To fully emerge as a world footballing nation—and fellow Americans, we need to make some effort to call the game what the rest of the world does—requires monastic patience and a whole lot of ibuprofen for the growing pains.
Rather than rehash Bennett's excellent piece, we've chosen to look ahead to life without Landon, the oft-reluctant face of a once painfully-unpopular sport in the U.S.A.
As "soccer" moves into a new era of acceptance and near-religious fervor in the States, will a new talisman surface and propel the US Men's National Team to greater heights?
Is it even fair to expect a solitary hero to take on this burden all by himself?
Our own John D. Halloran took on this subject last winter, but this was prior to Donovan's telling interview. Also, here we're more concerned with investigating the need for Donovan's heir apparent than actually discovering the best candidate to fill his shoes.
A scan of Jürgen Klinsmann's selections for the most-recent 2014 World Cup Qualifiers reveals many tried-and-true performers, including: Clint Dempsey (29, Tottenham), Michael Bradley (25, AS Roma) and veteran keeper, Tim Howard (33, Everton).
These players are part of the generation that accomplished mixed results at the last two World Cups.
There is also a measure of quality on the U.S.'s U23 roster—the disappointing team that failed to qualify for the Olympics. Players like Juan Agudelo (19, Chivas USA), Brek Shea (22, FC Dallas) and Terrence Boyd (21, Rapid Wien) have made contributions to their club sides and the senior national squad.
Donovan arguably became the face of U.S. Soccer in 2002 after scoring two goals in the team's surprising run to the quarterfinals at the Japan/South Korea World Cup. At age 20, Donovan took home the Best Young Player distinction and all the weighty expectations of a country bent on global sporting dominance.
After 144 caps and 49 goals (most in USMNT history), Donovan (Sporting News, Brian Straus) is no longer certain he can be the showpiece of the team.
It is a supreme challenge to pick out the next twenty-something with the quality and character to lead the U.S. beyond the 2014 World Cup.
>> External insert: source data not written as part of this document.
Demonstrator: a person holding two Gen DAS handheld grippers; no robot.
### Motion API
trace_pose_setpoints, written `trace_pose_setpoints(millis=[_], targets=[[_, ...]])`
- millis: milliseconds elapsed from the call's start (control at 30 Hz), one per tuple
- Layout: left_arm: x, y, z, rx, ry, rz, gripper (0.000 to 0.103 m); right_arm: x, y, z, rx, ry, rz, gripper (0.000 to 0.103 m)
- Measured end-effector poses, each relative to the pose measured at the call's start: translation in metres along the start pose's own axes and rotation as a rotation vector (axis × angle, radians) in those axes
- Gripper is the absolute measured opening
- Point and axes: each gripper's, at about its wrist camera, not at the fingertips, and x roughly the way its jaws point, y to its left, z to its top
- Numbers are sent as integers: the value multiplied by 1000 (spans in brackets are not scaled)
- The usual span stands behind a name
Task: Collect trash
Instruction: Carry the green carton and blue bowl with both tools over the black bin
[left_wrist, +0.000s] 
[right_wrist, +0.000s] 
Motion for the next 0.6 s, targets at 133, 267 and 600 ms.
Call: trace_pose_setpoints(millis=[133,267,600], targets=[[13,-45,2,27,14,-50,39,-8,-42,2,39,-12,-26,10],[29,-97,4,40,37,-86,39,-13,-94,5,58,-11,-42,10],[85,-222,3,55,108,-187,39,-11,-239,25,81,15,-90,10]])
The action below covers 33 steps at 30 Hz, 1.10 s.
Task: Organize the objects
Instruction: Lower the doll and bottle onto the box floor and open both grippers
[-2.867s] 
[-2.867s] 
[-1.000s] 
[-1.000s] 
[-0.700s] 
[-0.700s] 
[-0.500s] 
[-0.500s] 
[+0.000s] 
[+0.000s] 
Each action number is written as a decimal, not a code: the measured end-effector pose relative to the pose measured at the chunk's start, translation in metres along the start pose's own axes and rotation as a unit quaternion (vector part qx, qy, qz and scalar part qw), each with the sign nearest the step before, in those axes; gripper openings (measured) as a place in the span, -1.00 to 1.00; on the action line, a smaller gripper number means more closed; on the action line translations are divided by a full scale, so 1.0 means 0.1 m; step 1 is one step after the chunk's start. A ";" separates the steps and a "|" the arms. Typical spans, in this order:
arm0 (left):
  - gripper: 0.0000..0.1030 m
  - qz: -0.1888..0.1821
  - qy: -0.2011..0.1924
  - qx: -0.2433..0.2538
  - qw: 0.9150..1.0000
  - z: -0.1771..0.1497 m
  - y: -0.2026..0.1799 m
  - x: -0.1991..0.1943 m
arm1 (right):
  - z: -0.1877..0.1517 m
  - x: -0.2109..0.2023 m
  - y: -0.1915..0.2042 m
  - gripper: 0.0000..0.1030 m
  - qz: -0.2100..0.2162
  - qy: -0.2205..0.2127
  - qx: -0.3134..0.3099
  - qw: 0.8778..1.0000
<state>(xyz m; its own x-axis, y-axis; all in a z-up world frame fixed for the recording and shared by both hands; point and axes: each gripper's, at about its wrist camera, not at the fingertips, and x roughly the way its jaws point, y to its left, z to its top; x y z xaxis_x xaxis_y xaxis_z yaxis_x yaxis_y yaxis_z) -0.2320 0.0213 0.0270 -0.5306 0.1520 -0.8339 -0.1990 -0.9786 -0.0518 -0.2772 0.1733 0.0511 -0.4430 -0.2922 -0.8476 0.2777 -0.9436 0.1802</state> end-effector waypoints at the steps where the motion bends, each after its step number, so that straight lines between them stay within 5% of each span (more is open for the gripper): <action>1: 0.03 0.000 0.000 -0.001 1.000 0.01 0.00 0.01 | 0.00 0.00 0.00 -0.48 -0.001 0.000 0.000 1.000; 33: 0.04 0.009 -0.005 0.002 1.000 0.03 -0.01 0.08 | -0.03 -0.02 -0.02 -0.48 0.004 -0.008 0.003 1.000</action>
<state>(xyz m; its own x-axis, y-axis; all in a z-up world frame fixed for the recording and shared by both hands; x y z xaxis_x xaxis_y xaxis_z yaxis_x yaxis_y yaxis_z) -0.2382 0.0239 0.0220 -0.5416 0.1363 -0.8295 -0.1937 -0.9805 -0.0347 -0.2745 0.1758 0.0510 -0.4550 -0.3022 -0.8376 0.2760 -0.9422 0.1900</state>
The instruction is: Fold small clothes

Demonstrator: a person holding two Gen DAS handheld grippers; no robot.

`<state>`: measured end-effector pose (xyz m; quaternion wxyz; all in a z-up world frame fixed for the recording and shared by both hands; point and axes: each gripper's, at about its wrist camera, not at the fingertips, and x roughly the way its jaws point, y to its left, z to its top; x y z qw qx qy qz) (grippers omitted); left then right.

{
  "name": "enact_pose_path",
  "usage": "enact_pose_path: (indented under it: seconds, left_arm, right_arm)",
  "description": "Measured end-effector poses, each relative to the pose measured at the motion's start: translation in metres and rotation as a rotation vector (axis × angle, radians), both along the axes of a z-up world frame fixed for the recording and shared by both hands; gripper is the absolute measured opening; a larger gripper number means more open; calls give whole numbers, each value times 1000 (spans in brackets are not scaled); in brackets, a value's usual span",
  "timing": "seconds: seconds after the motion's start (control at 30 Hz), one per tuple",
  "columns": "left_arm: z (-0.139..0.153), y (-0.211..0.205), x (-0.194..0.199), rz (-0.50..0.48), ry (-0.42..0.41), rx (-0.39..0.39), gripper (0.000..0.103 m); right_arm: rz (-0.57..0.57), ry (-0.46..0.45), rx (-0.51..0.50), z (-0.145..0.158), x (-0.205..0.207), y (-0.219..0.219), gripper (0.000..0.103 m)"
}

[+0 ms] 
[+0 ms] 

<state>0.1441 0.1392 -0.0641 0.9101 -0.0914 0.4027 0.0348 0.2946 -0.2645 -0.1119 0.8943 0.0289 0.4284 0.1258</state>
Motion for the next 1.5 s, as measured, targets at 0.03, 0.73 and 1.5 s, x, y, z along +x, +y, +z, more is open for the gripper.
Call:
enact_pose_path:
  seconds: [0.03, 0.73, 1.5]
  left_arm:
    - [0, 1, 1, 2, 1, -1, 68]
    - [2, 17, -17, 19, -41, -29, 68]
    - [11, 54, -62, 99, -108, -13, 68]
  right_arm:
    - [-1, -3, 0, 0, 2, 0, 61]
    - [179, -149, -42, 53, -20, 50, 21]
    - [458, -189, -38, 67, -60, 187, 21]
As for Brazil, Donovan will be 32, Dempsey 31 and Bradley 27.
A glance at the U.S.'s U20 player pool demonstrates a number of players in good European academies/systems, but even the most tenured scout would be hard-pressed making a shortlist for the next U.S. Soccer poster child.
The need to push a superstar is not purely an American phenomenon. England has Beckham, Portugal has Cristiano Ronaldo and Argentina has Messi. The argument could be made that Donovan is no less a once-in-a-generation player for his country than these players.
Perhaps it is this hangup on the superman principle that prevents some teams from hoisting trophies on the international level in today's game.
If we look at the most successful international sides at the moment, we see a team game orchestrated by talent at every position. Spain is the clear model here, and while players like Xavi and Andres Iniesta are singular, they can find quality teammates within every channel on the pitch.
Germany and Brazil also currently have this sort of culture; one player does not have to carry the team athletically and be the marketing focal point.
Consider the World Cup records of Beckham's England (only title, 1966), Messi's Argentina (last title, 1986—granted, there was that whole Maradona phenomenon) and CR7's Portugal (third, 1966).
Furthermore, neither Spain (2010) nor Italy (2006)—the winners of the last two World Cups—relied so heavily on one player.
The USMNT has never had a player the caliber of a Beckenbauer, Pelé or Cruyff, but Donovan has been expected to mirror these players' accomplishments simply because he was dubbed The Chosen One.
Perhaps Klinsmann is crafting more of a team concept in anticipation of Donovan's 50/50 playing scenario for 2014.
Only eight countries can boast of a World Cup title over its 19 editions. If the U.S. wish to add their name to the list some day, they will need more than one Landon Donovan—or next big thing—to do the deed.